Using firejail to throttle network bandwidth for wget and such

This post was written by eli on August 15, 2021
Posted Under: Linux,Server admin,Virtualization

Introduction

Occasionally, I download / upload huge files, and it kills my internet connection for plain browsing. I don’t want to halt the download or suspend it, but merely calm it down a bit, temporarily, for doing other stuff. And then let it hog as much as it want again.

There are many ways to do this, and I went for firejail. I suggest reading this post of mine as well on this tool.

Firejail gives you a shell prompt, which runs inside a mini-container, like those cheap virtual hosting services. Then run wget or youtube-dl as you wish from that shell.

It has practically access to everything on the computer, but the network interface is controlled. Since firejail is based on cgroups, all processes and subprocesses are collectively subject to the network bandwidth limit.

Using firejail requires setting up a bridge network interface. This is a bit of container hocus-pocus, and is necessary to get control over the network data flow. But it’s simple, and it can be done once (until the next reboot, unless the bridge is configured permanently, something I don’t bother).

Setting up a bridge interface

Remember: Do this once, and just don’t remove the interface when done with it.

You might need to

# apt install bridge-utils

So first, set up a new bridge device (as root):

# brctl addbr hog0

and give it an IP address that doesn’t collide with anything else on the system. Otherwise, it really doesn’t matter which:

# ifconfig hog0 10.22.1.1/24

What’s going to happen is that there will be a network interface named eth0 inside the container, which will behave as if it was connected to a real Ethernet card named hog0 on the computer. Hence the container has access to everything that is covered by the routing table (by means of IP forwarding), and is also subject to the firewall rules. With my specific firewall setting, it prevents some access, but ppp0 isn’t blocked, so who cares.

To remove the bridge (no real reason to do it):

# brctl delbr hog0

Running the container

Launch a shell with firejail (I called it “nethog” in this example):

$ firejail --net=hog0 --noprofile --name=nethog

This starts a new shell, for which the bandwidth limit is applied. Run wget or whatever from here.

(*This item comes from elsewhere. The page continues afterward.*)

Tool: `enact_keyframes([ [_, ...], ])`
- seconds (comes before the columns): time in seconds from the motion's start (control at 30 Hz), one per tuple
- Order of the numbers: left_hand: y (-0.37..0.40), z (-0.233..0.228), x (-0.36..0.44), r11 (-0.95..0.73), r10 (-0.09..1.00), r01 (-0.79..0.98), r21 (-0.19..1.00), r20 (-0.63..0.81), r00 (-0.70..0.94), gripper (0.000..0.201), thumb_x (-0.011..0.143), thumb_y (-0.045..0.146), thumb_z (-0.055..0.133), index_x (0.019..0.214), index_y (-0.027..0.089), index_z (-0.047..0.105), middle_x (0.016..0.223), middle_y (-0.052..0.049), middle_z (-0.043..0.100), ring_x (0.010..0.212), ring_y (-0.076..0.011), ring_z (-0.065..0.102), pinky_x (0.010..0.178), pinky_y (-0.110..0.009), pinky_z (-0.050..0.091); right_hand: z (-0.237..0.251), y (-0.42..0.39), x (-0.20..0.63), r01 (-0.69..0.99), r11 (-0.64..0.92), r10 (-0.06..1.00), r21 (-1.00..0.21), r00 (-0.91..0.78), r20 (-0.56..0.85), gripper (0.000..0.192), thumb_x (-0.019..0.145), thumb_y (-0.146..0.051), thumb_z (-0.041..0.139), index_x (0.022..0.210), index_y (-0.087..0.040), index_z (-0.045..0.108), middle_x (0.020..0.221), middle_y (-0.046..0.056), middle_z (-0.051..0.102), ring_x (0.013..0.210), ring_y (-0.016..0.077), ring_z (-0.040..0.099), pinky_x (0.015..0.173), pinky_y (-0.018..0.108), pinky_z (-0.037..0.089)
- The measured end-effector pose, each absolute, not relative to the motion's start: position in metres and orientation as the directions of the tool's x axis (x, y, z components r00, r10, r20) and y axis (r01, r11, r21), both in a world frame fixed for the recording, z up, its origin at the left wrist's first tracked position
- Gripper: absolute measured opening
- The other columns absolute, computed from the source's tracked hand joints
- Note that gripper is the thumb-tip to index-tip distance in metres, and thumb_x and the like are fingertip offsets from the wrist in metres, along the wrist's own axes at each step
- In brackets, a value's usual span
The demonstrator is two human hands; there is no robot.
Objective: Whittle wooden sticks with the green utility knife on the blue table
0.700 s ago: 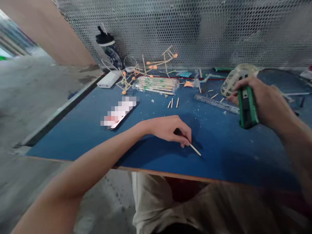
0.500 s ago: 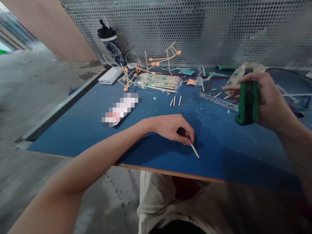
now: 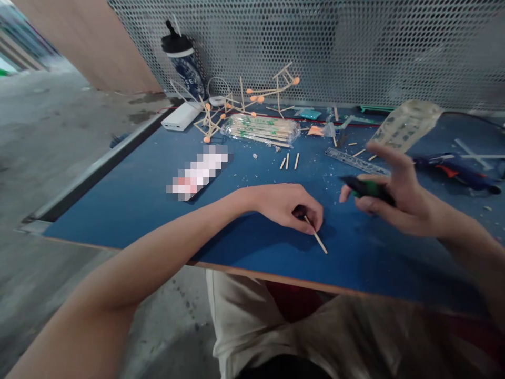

Note that despite the –noprofile flag, there are still some directories that are read-only and some are temporary as well. It’s done in a sensible way, though so odds are that it won’t cause any issues. Running “df” inside the container gives an idea on what is mounted how, and it’s scarier than the actual situation.

But be sure to check that the files that are downloaded are visible outside the container.

From another shell prompt, outside the container go something like (doesn’t require root):

$ firejail --bandwidth=nethog set hog0 800 75
Removing bandwith limit
Configuring interface eth0
Download speed  6400kbps
Upload speed  600kbps
cleaning limits
configuring tc ingress
configuring tc egress

To drop the bandwidth limit:

$ firejail --bandwidth=nethog clear hog0

And get the status (saying, among others, how many packets have been dropped):

$ firejail --bandwidth=nethog status

Notes:

  • The “eth0″ mentioned in firejail’s output blob relates to the interface name inside the container. So the “real” eth0 remains untouched.
  • Actual download speed is slightly slower.
  • The existing group can be joined by new processes with firejail –join, as well as from firetools.
  • Several containers may use the same bridge (hog0 in the example above), in which case each has its own independent bandwidth setting. Note that the commands configuring the bandwidth limits mention both the container’s name and the bridge.

Working with browsers

When starting a browser from within a container, pay attention to whether it really started a new process. Using firetools can help.

If Google Chrome says “Created new window in existing browser session”, it didn’t start a new process inside the container, in which case the window isn’t subject to bandwidth limitation.

So close all windows of Chrome before kicking off a new one. Alternatively, this can we worked around by starting the container with.

$ firejail --net=hog0 --noprofile --private --name=nethog

The –private flags creates, among others, a new volatile home directory, so Chrome doesn’t detect that it’s already running. Because I use some other disk mounts for the large partitions on my computer, it’s still possible to download stuff to them from within the container.

But extra care is required with this, and regardless, the new browser doesn’t remember passwords and such from the private container.

Using a different version of Google Chrome

This isn’t really related, and yet: What if I want to use a different version of Chrome momentarily, without upgrading? This can be done by downloading the .deb package, and extracting its files as shown on this post. Then copy the directory opt/google/chrome in the package’s “data” files to somewhere reachable by the jail (e.g. /bulk/transient/google-chrome-105.0/).

All that is left is to start a jail with the –private option as shown above (possibly without the –net flag, if throttling isn’t required) and go e.g.

$ /bulk/transient/google-chrome-105.0/chrome &

So the new browser can run while there are still windows of the old one open. The advantage and disadvantage of jailing is that there’s no access to the persistent data. So the new browser doesn’t remember passwords. This is also an advantage, because there’s a chance that the new version will mess up things for the old version.